Stored dataset items
· · · ·

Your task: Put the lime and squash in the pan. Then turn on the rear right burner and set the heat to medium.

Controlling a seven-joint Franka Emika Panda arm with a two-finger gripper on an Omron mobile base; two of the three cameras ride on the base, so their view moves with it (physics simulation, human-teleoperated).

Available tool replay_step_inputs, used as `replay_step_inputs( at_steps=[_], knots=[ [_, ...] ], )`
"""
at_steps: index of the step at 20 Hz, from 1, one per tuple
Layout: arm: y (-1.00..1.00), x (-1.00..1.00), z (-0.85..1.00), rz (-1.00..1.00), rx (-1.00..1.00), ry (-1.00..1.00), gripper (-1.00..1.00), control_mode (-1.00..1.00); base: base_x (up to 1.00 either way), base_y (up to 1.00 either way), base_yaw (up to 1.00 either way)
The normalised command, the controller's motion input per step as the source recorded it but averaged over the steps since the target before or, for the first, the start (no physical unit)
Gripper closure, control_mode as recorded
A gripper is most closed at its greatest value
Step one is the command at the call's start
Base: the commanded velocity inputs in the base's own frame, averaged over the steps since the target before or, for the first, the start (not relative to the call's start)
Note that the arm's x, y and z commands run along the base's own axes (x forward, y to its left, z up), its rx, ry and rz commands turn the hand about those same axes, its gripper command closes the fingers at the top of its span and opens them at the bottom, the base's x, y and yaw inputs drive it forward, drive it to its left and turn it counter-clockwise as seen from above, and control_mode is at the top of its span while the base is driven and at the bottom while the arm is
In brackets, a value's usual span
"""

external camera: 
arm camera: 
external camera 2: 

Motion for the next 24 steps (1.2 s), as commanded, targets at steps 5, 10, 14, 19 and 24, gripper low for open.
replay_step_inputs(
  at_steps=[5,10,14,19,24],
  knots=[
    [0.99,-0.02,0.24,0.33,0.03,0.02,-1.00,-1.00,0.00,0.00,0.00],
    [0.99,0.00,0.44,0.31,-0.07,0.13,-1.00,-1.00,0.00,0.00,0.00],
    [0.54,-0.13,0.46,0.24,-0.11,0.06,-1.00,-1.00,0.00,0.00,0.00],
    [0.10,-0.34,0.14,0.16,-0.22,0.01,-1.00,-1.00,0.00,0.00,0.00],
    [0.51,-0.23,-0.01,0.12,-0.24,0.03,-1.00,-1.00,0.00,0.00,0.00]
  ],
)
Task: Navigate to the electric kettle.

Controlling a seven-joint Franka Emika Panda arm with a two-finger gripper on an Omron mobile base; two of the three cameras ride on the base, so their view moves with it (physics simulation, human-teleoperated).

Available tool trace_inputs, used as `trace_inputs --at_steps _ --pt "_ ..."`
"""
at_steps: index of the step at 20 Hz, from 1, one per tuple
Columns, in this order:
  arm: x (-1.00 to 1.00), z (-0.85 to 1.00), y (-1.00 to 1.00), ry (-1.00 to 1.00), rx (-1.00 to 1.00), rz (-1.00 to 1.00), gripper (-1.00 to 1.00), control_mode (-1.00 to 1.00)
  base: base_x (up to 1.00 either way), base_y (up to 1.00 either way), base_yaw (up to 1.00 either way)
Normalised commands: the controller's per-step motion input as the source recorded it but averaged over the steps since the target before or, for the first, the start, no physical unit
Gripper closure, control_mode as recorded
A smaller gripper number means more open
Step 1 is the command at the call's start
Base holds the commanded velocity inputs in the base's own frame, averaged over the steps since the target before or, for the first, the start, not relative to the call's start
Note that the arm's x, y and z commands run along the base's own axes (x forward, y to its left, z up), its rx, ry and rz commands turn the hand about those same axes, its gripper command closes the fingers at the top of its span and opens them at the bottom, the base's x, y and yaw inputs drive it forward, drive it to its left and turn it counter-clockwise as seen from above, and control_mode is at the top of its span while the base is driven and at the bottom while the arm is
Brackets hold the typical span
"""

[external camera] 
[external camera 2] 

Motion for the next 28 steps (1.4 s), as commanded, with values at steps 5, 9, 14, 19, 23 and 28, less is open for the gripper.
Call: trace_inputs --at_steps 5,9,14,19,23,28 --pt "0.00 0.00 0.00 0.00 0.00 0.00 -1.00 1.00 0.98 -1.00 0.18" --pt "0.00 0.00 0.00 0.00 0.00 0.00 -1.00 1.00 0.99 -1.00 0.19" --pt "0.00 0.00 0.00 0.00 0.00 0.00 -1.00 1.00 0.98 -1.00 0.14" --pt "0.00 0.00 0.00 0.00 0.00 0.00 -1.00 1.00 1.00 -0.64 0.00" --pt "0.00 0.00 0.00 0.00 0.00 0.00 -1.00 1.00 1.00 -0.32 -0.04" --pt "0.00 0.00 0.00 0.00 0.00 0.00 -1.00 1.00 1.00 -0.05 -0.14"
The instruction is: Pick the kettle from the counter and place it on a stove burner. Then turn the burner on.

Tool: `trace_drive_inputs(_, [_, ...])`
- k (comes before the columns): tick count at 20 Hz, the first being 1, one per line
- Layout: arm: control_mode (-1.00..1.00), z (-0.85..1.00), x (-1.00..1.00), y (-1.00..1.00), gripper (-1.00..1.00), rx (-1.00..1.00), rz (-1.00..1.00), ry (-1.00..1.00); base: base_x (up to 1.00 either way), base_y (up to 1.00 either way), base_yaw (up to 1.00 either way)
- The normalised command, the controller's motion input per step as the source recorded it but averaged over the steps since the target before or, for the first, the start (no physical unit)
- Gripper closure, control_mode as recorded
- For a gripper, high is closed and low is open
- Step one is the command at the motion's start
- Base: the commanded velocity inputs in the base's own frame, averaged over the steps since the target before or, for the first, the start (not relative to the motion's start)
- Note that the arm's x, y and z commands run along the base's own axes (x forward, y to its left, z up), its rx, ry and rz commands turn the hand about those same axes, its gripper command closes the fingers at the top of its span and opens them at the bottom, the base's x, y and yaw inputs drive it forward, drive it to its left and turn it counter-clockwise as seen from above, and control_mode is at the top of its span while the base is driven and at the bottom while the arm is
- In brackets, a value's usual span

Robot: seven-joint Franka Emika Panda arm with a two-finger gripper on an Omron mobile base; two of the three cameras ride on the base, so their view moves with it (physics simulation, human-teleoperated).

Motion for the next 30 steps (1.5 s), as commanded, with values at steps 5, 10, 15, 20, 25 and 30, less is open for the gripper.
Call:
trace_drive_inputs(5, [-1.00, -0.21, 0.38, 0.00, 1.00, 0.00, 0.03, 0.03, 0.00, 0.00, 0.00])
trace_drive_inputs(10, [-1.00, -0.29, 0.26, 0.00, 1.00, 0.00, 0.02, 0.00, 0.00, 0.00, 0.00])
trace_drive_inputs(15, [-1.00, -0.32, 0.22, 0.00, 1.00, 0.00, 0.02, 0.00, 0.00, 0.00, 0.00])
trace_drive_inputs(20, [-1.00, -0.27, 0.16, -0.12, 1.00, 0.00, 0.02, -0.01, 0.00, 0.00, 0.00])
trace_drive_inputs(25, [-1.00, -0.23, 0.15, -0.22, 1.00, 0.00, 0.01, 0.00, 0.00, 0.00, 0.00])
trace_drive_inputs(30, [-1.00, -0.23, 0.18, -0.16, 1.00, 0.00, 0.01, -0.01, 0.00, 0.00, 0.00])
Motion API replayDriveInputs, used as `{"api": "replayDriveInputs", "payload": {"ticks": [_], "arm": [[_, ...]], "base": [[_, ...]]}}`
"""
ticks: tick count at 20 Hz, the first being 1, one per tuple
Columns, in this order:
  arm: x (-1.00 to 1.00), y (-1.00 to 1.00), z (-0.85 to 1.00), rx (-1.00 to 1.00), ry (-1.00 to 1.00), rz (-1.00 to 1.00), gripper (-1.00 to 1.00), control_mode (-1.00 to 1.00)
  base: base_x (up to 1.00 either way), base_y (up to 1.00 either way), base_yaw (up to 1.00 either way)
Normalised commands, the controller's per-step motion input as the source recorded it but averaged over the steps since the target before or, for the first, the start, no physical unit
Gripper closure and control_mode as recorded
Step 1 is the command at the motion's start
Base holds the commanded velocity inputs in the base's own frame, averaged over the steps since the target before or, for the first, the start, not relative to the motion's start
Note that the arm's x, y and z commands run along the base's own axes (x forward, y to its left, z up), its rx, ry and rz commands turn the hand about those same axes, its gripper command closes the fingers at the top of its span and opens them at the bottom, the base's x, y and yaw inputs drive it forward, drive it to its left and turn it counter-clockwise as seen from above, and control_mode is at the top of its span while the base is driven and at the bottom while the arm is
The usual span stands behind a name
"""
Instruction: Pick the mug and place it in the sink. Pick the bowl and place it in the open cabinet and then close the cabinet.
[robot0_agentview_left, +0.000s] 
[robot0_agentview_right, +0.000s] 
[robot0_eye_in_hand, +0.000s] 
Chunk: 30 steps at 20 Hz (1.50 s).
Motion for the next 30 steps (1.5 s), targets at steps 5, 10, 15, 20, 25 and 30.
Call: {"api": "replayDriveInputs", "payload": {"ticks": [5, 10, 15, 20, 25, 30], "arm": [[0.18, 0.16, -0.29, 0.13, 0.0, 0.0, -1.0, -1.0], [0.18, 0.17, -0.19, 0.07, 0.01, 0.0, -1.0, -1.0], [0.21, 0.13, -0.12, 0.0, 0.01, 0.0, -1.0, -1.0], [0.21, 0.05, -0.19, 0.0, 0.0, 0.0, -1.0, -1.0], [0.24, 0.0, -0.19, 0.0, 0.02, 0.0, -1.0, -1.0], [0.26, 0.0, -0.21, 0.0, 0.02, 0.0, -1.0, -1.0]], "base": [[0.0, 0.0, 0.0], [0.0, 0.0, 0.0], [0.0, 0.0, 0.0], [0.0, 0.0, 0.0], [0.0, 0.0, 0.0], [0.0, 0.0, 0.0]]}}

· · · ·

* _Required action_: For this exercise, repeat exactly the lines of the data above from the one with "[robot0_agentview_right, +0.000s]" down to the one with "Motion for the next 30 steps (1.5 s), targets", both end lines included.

* _Written response_:
[robot0_agentview_right, +0.000s] 
[robot0_eye_in_hand, +0.000s] 
Chunk: 30 steps at 20 Hz (1.50 s).
Motion for the next 30 steps (1.5 s), targets at steps 5, 10, 15, 20, 25 and 30.

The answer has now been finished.